Se encontrará no solo con los  indígenas  propios del territorio, también con negros traídos de la lejana África como mano de obra esclava, con mestizos y con hombres blancos, misioneros generalmente, que intentan llevar la palabra de Dios y dar otros medios de vida que mejoren la calidad de esta, algunos realmente disparatados como la pretensión de la Compañía, como llama a la Orden Benedictina,de llevar el progreso a esa región mediante la instalación de una fábrica de hielo en plena selva, hazaña que no se puede decir que tuviese éxito.

Esta mezcolanza de personas y razas pululando en el territorio es otra fuente de problemas, dado el distinto sentir y pensar de sus componentes, unos sintiéndose propietarios del suelo que pisan, otros sabiendo su condición de esclavos, los mestizos no siendo de nadie y los blancos considerándose dueños de todo, incluso de imponer su modo de vida y pensamiento.

Todo queda a un albur y  a un destino imprevisto. Siempre hay que tener un plan B ya que con frecuencia lo organizado no puede llevarse a cabo, bien por razones de geografía bien por imponderables humanos no previstos. Estos inconvenientes incrementan el concepto de aventura que se supone a cualquier viaje por territorios no bien conocidos.

La descripción aunque aclaratoria de como eran las cosas en esas latitudes, no cansa. No abusa al contarnos como era la cultura de esos indios amazónicos o de los conflictos territoriales que siempre ha habido en esa zona entre los países que la tienen como límites, Brasil y Venezuela.

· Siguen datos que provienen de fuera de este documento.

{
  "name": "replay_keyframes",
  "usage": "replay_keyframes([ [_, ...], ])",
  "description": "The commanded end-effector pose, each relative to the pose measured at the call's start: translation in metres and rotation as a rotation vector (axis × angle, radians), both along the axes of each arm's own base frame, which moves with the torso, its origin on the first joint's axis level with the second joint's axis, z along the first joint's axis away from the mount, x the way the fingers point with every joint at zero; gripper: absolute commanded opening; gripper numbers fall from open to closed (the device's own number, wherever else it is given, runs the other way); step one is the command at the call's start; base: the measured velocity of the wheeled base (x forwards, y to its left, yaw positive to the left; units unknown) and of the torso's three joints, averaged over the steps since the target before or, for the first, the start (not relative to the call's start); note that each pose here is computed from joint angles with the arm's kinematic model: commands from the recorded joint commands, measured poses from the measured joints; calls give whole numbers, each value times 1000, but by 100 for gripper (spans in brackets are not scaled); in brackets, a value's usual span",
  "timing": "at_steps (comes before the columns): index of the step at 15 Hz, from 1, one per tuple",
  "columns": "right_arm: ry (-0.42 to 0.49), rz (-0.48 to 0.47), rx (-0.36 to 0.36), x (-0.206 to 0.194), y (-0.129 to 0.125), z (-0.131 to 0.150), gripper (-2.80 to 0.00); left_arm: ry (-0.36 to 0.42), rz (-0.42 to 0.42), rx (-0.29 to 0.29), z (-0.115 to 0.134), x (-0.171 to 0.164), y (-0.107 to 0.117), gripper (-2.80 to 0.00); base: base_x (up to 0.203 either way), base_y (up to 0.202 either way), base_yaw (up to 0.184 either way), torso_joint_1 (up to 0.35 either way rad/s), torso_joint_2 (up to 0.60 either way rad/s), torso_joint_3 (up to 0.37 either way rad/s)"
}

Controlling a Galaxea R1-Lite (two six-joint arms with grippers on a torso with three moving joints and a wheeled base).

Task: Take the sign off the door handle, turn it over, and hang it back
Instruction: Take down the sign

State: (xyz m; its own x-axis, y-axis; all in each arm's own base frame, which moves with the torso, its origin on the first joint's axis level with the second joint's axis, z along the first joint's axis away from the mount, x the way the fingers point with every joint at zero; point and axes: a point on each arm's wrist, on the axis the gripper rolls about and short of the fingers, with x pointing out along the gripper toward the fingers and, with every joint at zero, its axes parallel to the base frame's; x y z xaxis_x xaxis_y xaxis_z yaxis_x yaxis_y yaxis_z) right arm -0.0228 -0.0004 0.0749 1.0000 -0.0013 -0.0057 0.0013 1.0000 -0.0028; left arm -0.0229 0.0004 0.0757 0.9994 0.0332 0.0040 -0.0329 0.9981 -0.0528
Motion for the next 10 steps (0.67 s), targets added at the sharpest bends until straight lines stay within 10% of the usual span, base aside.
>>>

Eso hace que la lectura sea amena y  a través de ella lleguemos a conocer como eran por entonces aquellos territorios, aún hoy entre los más inexplorados de América del Sur.

Evelyn Waugh nació en octubre de 1903 en Hillfield Road, Hampstead, Londres. Falleción el 10 de Abril de 1966 en Combe Florey en Somerset.

En 1928 contrajo matrimonio con Evelyn Gardener. Se divorcia de ella en 1930, año en que se convierte al catolicismo.

En 1937 contrae nuevo matrimonio, con Laura Herbert, con la que tiene tres hijos, dos mujeres, Teresa y Harriet y un varón Septimus.

Su espíritu viajero le llevó desde muy joven a moverse por el mundo adelante. Comienza con un crucero por el Mediterráneo en 1929, África por primera vez en 1930, en el 33 Sudamérica. Vuelve a Abisinia en 1935. Interviene en la segunda guerra mundial y en 1944 es destinado a Yugoslavia, regresando a Londres como civil en 1945. Dos años después viaja a Estados Unidos y Jamaica, volviendo a África en 1958.

Su estilo literario se caracteriza por unhumor negro y satírico en novelas como Un puñado de polvo, Decadencia y caída, entre otras. Sus viajes dan motivos para la publicación de libros como Labels, Remote People, Waugh in Abyssinia y el que tenemos con nosotros Noventa y dos días. Su obra más conocida a nivel mundial es Retorno a Brideshead (1945), que fue llevada con éxito a la pequeña pantalla por medio de una serie basada en su argumento.

En muchas de sus novelas se refleja la alta sociedad y aristocracias británica, que aunque es duramente satirizada, conserva un halo de atracción para el lector. Waugh  atacaba la ausencia de valores de la vida moderna y en especial de la sociedad londinense. En su país fue reconocido como uno de los grandes novelistas del siglo pasado, pero no fue hasta después de su muerte y en razón a la adaptación a la televisión de la obra comentada cuando esta apreciación fue reconocida por el resto del mundo occidental.

Posted on 12 Outubro, 2013, in Actividades do club, Club Fórum mañás, Libros lidos, Novas and tagged . Bookmark the permalink. 1 comentario.

  1. Hemos terminado el libro y a decir verdad no parece que vaya a ser recordado como un relato que nos impactó. La mayoría lo han considerado frio y poco descriptivo. Bien escrito pero sin emoción alguna. Personalmente creo que sin ser un buen libro de viajes, tipo Kapuscinski, sí nos da pistas de como eran aquellos parajes en los años treinta del siglo pasado y como vivían los que en ellos moraban. Es un lugar del mundo que no ha sido objeto de grandes exploraciones ni relatos sobre hechos relevantes, por lo que el libro tiene de bueno abrir una ventana por la que se puede atisbar que tipo de vida y relaciones existían.